Effects on the heart

The heart is directly affected when exposed to an electric shock, as the current finds its way to the weakest points of resistance in the body, which are the blood vessels and nerves, ventricular fibrillation, which is usually fatal; Because all heart muscle cells move independently and inefficiently, and the heart will not be able to regulate its heartbeat, unless a defibrillator is used to regulate the heartbeat and save the victim, and a Current over 200 milliamps can stop the heart muscles from moving, although exposure to this current occurs in fractions of a second, and if an electrical current of 4 amps arrives, this causes complete paralysis of the heart muscle and it will not be able to pump blood at all.

Electrical risks to the environment

Electricity is a clean form of energy and is relatively safe to use, despite this it has many negative effects on the environment in its transmission and production, and among these negative effects are what is clearly visible as smog, there are other effects that cannot be seen with the naked eye, but they are harmful to humans. These negative effects start to appear before the construction of power plants and last for a long time, and their effects may not go away even if these plants stop functioning.

The production of electricity in power plants results in the release of numerous emissions that are harmful to the environment, and they are divided into solid, liquid, gaseous and radioactive emissions, which have negative visual effects, since the presence of power plants and power lines. False transport Many types of power plants vary in the extent of their effects and the damage to the environment. For example, fossil fuel power plants emit many toxic gaseous emissions such as sulfur and nitrogen oxides, carbon monoxide and carbon dioxide, and hydrocarbons, and solid emissions such as dust and dust. ash that remains suspended in the air. An energy that works using nuclear power, all of its solid, liquid and gas emissions are radioactive emissions that are very harmful to the environment.

Power transmission lines and the infrastructure used for power distribution also affect the surrounding environment. Power pylons and their extended lines distort the visual landscape, and affect vegetation and wildlife if these pylons are close to them, so some urban areas build underground power lines. certainly increases the cost.

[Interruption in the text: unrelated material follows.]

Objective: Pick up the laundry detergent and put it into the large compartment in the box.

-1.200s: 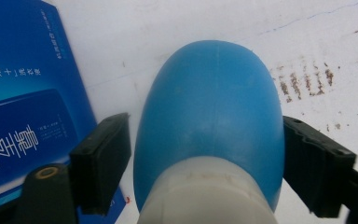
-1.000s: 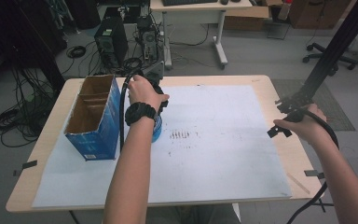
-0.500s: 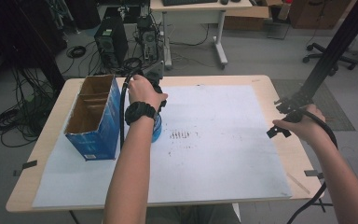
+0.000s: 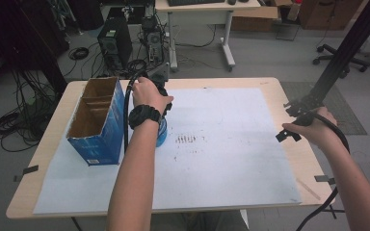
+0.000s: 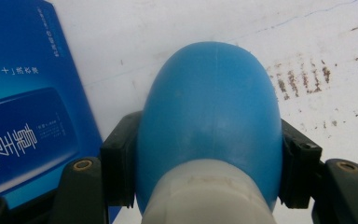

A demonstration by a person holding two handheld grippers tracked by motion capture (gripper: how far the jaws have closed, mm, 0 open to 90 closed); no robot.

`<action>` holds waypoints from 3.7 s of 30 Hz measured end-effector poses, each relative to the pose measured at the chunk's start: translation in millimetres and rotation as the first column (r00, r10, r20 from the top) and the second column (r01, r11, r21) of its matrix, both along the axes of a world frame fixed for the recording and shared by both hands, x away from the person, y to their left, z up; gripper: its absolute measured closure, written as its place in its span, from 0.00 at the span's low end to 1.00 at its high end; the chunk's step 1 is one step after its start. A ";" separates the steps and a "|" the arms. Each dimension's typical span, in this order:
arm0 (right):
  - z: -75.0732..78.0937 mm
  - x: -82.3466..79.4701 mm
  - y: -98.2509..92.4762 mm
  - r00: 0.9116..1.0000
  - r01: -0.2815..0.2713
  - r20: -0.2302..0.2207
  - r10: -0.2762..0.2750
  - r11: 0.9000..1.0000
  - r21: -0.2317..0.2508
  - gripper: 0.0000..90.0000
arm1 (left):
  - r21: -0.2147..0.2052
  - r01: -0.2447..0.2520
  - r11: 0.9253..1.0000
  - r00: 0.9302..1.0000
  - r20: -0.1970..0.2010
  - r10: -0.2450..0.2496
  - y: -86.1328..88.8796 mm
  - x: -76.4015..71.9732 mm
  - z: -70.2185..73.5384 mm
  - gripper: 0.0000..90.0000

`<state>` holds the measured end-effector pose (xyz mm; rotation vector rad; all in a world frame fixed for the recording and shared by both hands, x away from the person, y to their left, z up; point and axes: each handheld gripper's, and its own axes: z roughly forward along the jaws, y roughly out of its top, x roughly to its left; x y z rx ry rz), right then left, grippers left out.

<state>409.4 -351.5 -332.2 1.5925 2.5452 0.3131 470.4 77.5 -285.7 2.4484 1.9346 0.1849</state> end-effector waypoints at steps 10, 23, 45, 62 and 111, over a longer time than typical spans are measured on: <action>1.2 0.6 0.1 1.000 -0.002 0.001 0.002 1.000 0.003 0.18 | -0.013 0.005 1.000 1.000 -0.016 -0.005 -1.3 -2.3 3.9 0.41; 5.9 -2.1 1.7 1.000 -0.006 0.007 0.006 1.000 0.007 0.18 | -0.012 0.015 1.000 1.000 -0.016 -0.016 -4.0 -7.6 20.9 0.41; 15.8 -5.9 3.6 1.000 -0.011 0.018 0.010 1.000 0.017 0.18 | -0.018 0.026 1.000 1.000 -0.008 -0.026 -7.5 -14.1 63.4 0.41; 17.6 -4.6 1.6 1.000 -0.006 0.017 0.006 1.000 0.024 0.18 | -0.015 0.031 0.999 1.000 -0.003 -0.031 -7.7 -13.2 87.5 0.41; 24.2 -4.8 -1.9 1.000 0.003 0.023 -0.003 0.999 0.034 0.18 | -0.014 0.015 1.000 0.999 0.049 -0.015 -0.7 -21.2 151.6 0.42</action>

How to prevent the dangers of electricity

  • Maintain it periodically.
  • Maintain power levels to avoid short circuits.
  • Keep liquid objects away.
  • Keep electric fences out of the reach of children.
  • Do not put sticks in the holds.
  • Take hours spent measuring high frequencies.

We must apply gentle, easy and simple methods to reduce the dangers of electricity, and this is done through full orientation and mindfulness, not approaching it directly, and putting safety valves on inside homes, factories and offices to prevent the occurrence of electric shock, and we should cover the bare wires and put them in their designated place, and not put any solid materials that conduct electricity, such as copper and others, thus avoiding electrical risks.